Now that I've alienated everybody in this thread, I will explain.
I like Led Zeppelin. I used to like them a lot more, but I'm actually with DMC on this one on so many levels. This focus on bands that have been gone thirty or forty years to the forsaking of all others (to use matrimonial terminology) really irritates me. That and bands (like Wolfmother) who just re-hash this kind of music. It happened, it's over, please move on with your lives.
The truth is, it stagnates everything. Whenever I listen to Classical Music (and I listen to a lot more than the majority of the people on here as part of my degree) I can usually place it within a certain compositional timeframe and see a progression directly from Bach, through to Mozart, Beethoven, Stravinsky, Schoenberg et al. I don't know if it's just me, but the speed of musical change in the previous century should have made it easier to pinpoint to even more specific dates. I can do it with jazz - I can listen to a lot of the music and pinpoint a rough era as to when the music was written - pre-'Brew' Davis is definitely pre -'Brew' Davis and Brian Blade is definitely much more modern, because I can see a linear progression. However, when I listen to a lot of guitar-based music, I just don't hear that.
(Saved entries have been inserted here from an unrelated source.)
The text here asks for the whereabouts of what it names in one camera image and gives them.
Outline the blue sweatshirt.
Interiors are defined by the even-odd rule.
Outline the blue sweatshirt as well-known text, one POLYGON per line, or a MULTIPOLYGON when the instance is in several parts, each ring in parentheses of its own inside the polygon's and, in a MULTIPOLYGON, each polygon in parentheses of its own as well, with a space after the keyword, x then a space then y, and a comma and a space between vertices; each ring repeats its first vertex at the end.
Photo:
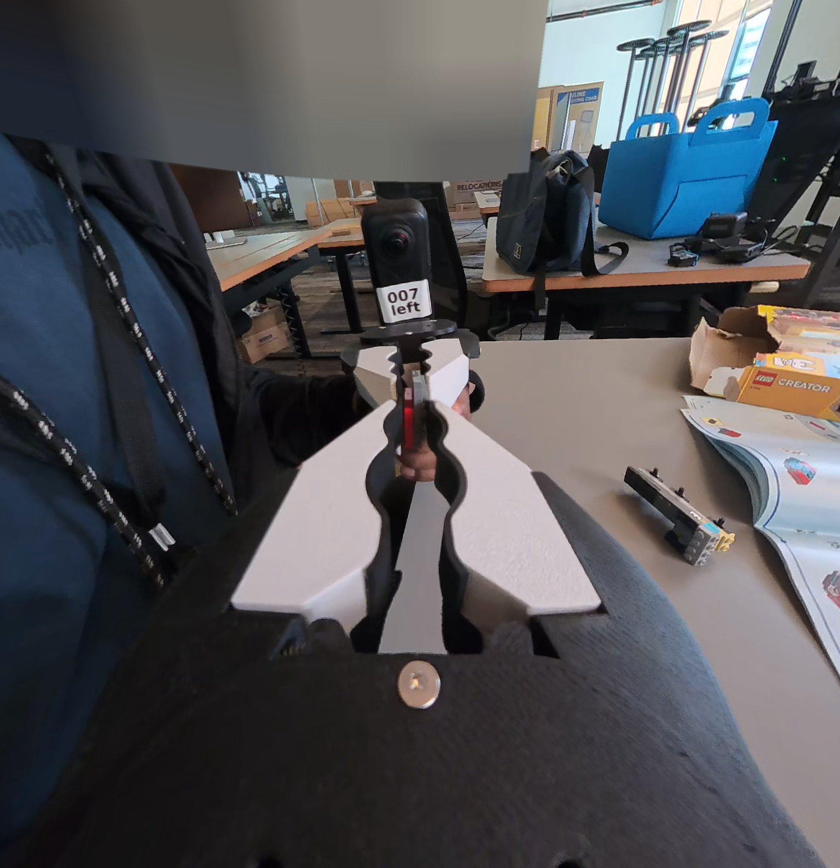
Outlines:
MULTIPOLYGON (((130 486, 82 254, 58 184, 0 133, 0 376, 103 483, 130 486)), ((155 592, 66 468, 0 444, 0 864, 62 775, 155 592)))

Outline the grey black brick assembly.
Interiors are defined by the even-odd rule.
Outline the grey black brick assembly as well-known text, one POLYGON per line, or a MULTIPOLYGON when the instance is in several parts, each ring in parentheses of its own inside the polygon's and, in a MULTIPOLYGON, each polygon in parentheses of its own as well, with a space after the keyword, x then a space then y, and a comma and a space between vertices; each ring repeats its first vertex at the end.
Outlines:
POLYGON ((713 520, 696 509, 685 497, 684 488, 670 488, 658 469, 647 471, 630 465, 624 472, 624 483, 671 522, 664 538, 691 566, 702 566, 710 555, 728 552, 735 541, 723 518, 713 520))

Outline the blue felt tote bag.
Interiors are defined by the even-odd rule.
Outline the blue felt tote bag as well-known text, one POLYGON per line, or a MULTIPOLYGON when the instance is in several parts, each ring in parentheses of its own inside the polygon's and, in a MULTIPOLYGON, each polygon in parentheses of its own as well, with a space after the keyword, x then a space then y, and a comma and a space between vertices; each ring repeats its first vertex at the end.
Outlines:
POLYGON ((598 217, 644 240, 694 235, 713 213, 747 209, 777 128, 761 98, 720 103, 693 132, 645 114, 610 146, 598 217))

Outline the black white drawstring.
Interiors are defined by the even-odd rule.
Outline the black white drawstring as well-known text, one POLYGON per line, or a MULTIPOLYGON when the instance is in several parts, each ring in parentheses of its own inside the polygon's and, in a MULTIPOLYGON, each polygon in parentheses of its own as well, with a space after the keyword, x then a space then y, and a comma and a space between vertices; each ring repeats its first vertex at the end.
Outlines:
POLYGON ((84 246, 93 256, 94 265, 101 277, 105 279, 107 292, 112 298, 112 306, 122 319, 124 328, 134 346, 133 356, 145 359, 145 365, 157 382, 161 394, 165 397, 178 427, 182 430, 197 465, 206 475, 213 491, 219 498, 229 515, 237 515, 238 509, 228 486, 219 475, 215 466, 209 460, 208 454, 199 442, 197 432, 182 406, 178 394, 162 369, 162 366, 152 349, 150 341, 143 331, 136 312, 127 299, 125 281, 118 260, 112 250, 107 236, 102 232, 90 212, 89 203, 82 192, 81 181, 75 179, 78 165, 75 156, 59 155, 48 146, 42 146, 42 154, 49 165, 51 174, 64 192, 67 205, 75 216, 84 246))
POLYGON ((132 491, 111 490, 74 444, 25 392, 0 375, 0 447, 60 469, 73 480, 104 521, 121 537, 143 573, 158 589, 174 578, 174 564, 133 514, 132 491))

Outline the person's left forearm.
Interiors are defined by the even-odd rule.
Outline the person's left forearm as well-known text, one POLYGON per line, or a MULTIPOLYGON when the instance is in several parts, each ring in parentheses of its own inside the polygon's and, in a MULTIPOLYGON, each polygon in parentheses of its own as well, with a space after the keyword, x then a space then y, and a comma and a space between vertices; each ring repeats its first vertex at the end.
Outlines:
POLYGON ((295 468, 371 412, 352 376, 299 377, 245 367, 245 382, 276 463, 295 468))

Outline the dark blue backpack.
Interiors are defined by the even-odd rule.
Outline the dark blue backpack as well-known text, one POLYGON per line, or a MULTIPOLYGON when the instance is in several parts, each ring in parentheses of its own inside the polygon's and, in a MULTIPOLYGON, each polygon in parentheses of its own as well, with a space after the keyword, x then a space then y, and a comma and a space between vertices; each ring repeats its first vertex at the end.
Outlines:
POLYGON ((496 251, 517 274, 609 274, 624 263, 629 245, 596 245, 594 173, 573 151, 532 154, 530 168, 502 184, 496 251))

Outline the cluster of black stools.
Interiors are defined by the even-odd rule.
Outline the cluster of black stools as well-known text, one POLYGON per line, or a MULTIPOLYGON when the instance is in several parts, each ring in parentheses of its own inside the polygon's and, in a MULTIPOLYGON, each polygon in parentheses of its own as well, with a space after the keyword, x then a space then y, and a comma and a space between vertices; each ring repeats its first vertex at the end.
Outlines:
POLYGON ((669 28, 662 38, 637 38, 616 47, 618 52, 628 56, 617 139, 624 128, 634 78, 638 79, 638 86, 632 106, 633 119, 658 112, 677 115, 683 99, 687 99, 685 118, 690 118, 709 48, 714 41, 729 35, 728 29, 711 30, 709 26, 710 21, 705 19, 678 24, 669 28))

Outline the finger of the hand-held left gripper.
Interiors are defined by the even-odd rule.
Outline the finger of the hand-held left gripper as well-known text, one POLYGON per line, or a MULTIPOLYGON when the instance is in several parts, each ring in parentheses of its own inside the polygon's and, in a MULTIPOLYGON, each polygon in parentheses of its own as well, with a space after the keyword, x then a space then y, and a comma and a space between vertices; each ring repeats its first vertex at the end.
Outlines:
POLYGON ((469 382, 469 358, 459 340, 425 343, 427 400, 453 408, 469 382))
POLYGON ((360 398, 371 408, 397 404, 402 388, 402 361, 395 345, 377 345, 360 350, 354 367, 360 398))

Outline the flat cardboard cartons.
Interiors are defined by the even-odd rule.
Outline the flat cardboard cartons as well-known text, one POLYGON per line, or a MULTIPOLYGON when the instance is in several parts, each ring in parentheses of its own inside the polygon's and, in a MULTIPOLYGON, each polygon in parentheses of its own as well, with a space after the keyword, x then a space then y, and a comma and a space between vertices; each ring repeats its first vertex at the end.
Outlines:
POLYGON ((539 88, 531 151, 572 150, 587 158, 595 144, 603 87, 597 81, 539 88))

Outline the orange-edged office desk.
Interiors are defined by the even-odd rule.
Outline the orange-edged office desk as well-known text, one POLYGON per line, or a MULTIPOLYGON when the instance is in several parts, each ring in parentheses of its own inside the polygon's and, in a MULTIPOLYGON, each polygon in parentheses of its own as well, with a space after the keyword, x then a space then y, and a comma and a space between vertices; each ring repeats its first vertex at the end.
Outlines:
POLYGON ((229 315, 262 298, 275 298, 280 290, 323 255, 334 255, 340 267, 347 256, 365 247, 358 219, 344 219, 315 229, 263 233, 206 246, 218 276, 224 307, 229 315))

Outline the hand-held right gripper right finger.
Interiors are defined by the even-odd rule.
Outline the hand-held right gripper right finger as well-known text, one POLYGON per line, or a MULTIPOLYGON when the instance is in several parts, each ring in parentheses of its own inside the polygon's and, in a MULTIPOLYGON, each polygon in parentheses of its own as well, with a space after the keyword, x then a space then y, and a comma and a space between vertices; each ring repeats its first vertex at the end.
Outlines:
POLYGON ((530 468, 442 402, 427 439, 447 503, 438 562, 445 647, 505 624, 599 613, 602 601, 530 468))

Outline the black monitor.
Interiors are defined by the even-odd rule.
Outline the black monitor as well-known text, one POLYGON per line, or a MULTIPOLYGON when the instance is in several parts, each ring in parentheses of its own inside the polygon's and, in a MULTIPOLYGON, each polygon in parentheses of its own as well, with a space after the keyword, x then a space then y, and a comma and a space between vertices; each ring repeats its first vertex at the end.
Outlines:
POLYGON ((770 120, 777 126, 747 205, 760 224, 780 226, 840 149, 840 69, 821 80, 815 67, 815 61, 801 64, 772 94, 770 120))

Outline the person's left hand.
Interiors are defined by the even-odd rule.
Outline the person's left hand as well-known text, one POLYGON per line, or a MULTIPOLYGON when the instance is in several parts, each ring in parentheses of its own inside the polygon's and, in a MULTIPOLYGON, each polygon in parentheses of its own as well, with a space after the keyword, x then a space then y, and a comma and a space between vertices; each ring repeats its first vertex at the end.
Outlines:
POLYGON ((436 453, 427 443, 412 450, 403 450, 396 463, 398 476, 413 483, 433 482, 436 468, 436 453))

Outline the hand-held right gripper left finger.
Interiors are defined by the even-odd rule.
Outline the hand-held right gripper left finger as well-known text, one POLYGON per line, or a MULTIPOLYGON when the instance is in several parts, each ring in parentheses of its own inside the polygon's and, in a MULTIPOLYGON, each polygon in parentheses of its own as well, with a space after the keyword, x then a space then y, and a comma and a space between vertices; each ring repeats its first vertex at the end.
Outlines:
POLYGON ((233 608, 329 618, 346 632, 367 618, 385 620, 396 579, 382 494, 394 481, 401 428, 401 412, 387 400, 302 464, 233 608))

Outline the grey background desk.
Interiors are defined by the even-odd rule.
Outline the grey background desk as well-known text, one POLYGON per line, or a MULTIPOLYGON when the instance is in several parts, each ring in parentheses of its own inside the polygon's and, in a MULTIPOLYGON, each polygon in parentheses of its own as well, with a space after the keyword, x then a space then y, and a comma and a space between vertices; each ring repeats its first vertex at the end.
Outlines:
POLYGON ((554 339, 562 321, 598 338, 688 338, 702 318, 715 325, 722 311, 756 303, 754 284, 802 279, 811 266, 806 259, 774 252, 742 265, 702 258, 696 266, 670 266, 672 240, 644 241, 599 227, 599 245, 616 239, 629 245, 629 255, 610 274, 547 275, 553 315, 545 329, 548 339, 554 339))
I can certainly hear it for the first decade or two of rock, for argument's sake '55-'75 but really beyond that, I struggle to hear what has musically changed in a lot of mainstream material.
This focus on a very specific time frame (roughly '68-'78) means that younger generations are growing up with an attitude of just wanting to play that music. I'm sick of pentatonic scales, I'm sick of two-minute guitar solos, I'm sick of drummers hitting their crash every 'one' and I'm sick of vocalists who think that they can use the word 'wooohhhmmaaannn' in a song without a hint of irony.
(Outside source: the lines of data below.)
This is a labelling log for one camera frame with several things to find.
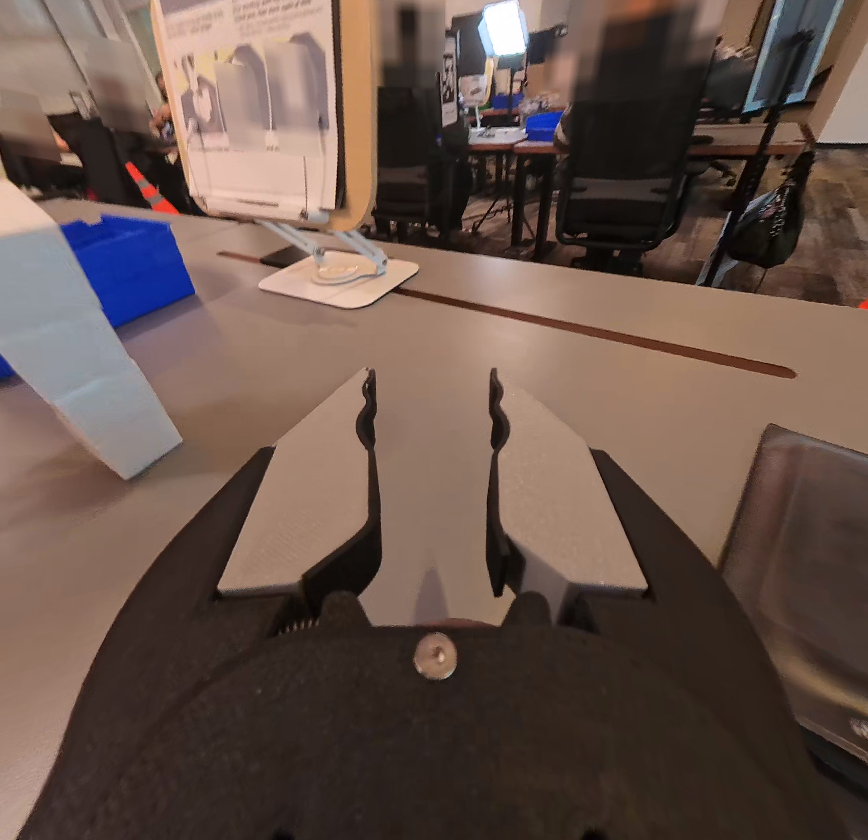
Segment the orange traffic cone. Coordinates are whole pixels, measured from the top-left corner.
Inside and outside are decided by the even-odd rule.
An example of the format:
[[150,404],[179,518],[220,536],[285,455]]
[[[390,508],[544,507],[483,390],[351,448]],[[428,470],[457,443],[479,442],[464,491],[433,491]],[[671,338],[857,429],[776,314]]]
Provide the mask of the orange traffic cone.
[[125,168],[147,205],[158,213],[179,216],[177,208],[163,197],[158,187],[150,183],[133,162],[125,162]]

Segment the blue plastic bin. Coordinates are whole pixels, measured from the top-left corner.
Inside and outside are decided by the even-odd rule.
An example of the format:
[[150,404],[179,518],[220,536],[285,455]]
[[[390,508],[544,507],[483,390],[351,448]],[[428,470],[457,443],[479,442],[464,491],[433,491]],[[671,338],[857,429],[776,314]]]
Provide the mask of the blue plastic bin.
[[113,328],[194,295],[167,222],[101,215],[59,226]]

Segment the white stand with wooden board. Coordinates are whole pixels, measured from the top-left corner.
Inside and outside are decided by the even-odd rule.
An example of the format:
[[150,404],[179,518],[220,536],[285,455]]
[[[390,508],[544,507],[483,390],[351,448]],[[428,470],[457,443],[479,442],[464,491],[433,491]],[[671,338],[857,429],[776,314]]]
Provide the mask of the white stand with wooden board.
[[268,273],[259,282],[260,291],[341,310],[359,310],[403,286],[418,273],[419,266],[389,256],[360,232],[373,211],[377,190],[374,2],[336,1],[340,171],[335,209],[304,219],[214,214],[203,209],[192,195],[209,216],[264,227],[299,254],[298,260]]

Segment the large display screen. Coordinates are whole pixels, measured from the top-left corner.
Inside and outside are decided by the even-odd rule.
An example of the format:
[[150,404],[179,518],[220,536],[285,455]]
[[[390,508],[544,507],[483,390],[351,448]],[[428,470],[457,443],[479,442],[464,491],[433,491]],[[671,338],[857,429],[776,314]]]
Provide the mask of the large display screen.
[[756,57],[741,116],[802,104],[846,0],[770,0],[759,18]]

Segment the black office chair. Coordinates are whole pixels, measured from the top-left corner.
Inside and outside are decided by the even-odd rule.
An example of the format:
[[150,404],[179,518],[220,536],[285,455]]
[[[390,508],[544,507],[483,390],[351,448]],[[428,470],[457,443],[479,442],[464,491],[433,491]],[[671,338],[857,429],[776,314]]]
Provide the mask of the black office chair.
[[642,257],[672,236],[708,164],[689,150],[696,97],[574,102],[555,144],[559,165],[556,236],[582,247],[571,267],[641,276]]
[[450,248],[472,195],[473,173],[460,123],[442,133],[434,89],[377,89],[377,190],[372,211],[377,235],[401,243]]

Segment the bright studio light panel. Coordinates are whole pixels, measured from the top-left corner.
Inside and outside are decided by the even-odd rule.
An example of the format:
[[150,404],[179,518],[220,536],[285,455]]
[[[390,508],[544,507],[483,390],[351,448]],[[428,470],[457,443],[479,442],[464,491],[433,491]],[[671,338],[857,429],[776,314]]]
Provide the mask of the bright studio light panel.
[[513,57],[527,51],[529,33],[519,0],[486,4],[477,30],[487,57]]

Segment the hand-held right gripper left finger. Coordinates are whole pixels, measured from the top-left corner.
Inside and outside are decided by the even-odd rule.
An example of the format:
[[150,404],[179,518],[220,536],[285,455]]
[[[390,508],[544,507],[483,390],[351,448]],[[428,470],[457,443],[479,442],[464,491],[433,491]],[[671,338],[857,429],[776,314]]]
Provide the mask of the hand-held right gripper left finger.
[[376,375],[363,368],[271,455],[222,577],[223,598],[359,596],[382,562]]

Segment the printed instruction sheet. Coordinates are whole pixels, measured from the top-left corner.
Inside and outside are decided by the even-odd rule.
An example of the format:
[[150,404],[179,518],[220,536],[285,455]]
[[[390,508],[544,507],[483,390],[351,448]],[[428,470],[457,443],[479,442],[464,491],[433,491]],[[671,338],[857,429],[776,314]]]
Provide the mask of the printed instruction sheet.
[[336,1],[153,0],[185,175],[209,213],[335,209]]

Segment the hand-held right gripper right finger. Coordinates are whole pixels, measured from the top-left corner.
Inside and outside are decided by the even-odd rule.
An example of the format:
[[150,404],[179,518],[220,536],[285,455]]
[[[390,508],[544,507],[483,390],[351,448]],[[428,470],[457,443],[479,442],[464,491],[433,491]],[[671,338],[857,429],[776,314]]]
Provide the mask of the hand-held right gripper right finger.
[[566,620],[579,596],[645,596],[646,576],[585,439],[496,368],[488,409],[493,596],[536,593],[554,621]]

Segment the background work table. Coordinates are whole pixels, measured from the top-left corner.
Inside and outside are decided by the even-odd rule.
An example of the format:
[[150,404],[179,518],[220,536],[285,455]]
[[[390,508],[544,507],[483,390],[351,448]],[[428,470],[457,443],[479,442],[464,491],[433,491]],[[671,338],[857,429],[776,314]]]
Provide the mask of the background work table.
[[[702,124],[697,131],[700,143],[689,149],[690,162],[749,162],[760,152],[765,125]],[[510,211],[511,237],[505,254],[509,258],[549,263],[556,245],[549,239],[549,216],[554,196],[555,168],[561,152],[553,141],[519,140],[511,143],[494,138],[480,139],[466,148],[470,158],[484,162],[496,160],[496,194],[504,196]],[[525,220],[526,177],[530,167],[542,169],[537,222]]]
There are plenty of bands out there that don't do this. I could name dozens, but it seems to so many young people today that this period is all that counts. I know, I've been there and out the other side and I was even critical of drum machines for a long time - until I started looking elsewhere. I've discovered so much musical diversity in the last two decades it is ridiculous, but so little of it uses the 'standard band' format. Bowie is a prime example - there's a guy who realised what he was doing was going to be passe in the next two years and changed it all just because he could. What did we get? Two (arguably three) fantastic albums - that mercifully haven't been copied - and mind-blowing collaborations with a small group of musicians that have seriously radicalised and influenced a wide range of musicians in the years since. Why then, do I keep hearing the same three chords on the radio? Why do I listen to a mainstream pop track and think it's from the 90s but it turns out to be the 'newest' chart release?
Because people don't listen to enough music. Vygotsky (a psychologist) postulated a theory known as 'Zones of Proximal Development' whereby in order to develop, one has to stretch slightly beyond their 'comfort zone' and seek new empirical experiences. I don't think enough people do that. Without that I would have never have started the degree I am doing, I would never have discovered some really fantastic music (let's just start with Schoenberg and Penderecki) and I would have never have discovered quite what a computer could do, and that actually deeply disturbs me, yet every time I log in, I keep seeing the same names mentioned, the same concepts mentioned and there is very little new in any of it.
Why not take the primitive rhythms of Stravinsky's 'Rite of Spring' and try something new, rather than lauding over Bonham, Paice et al (who I do think are great drummers) and really pushing some boundaries?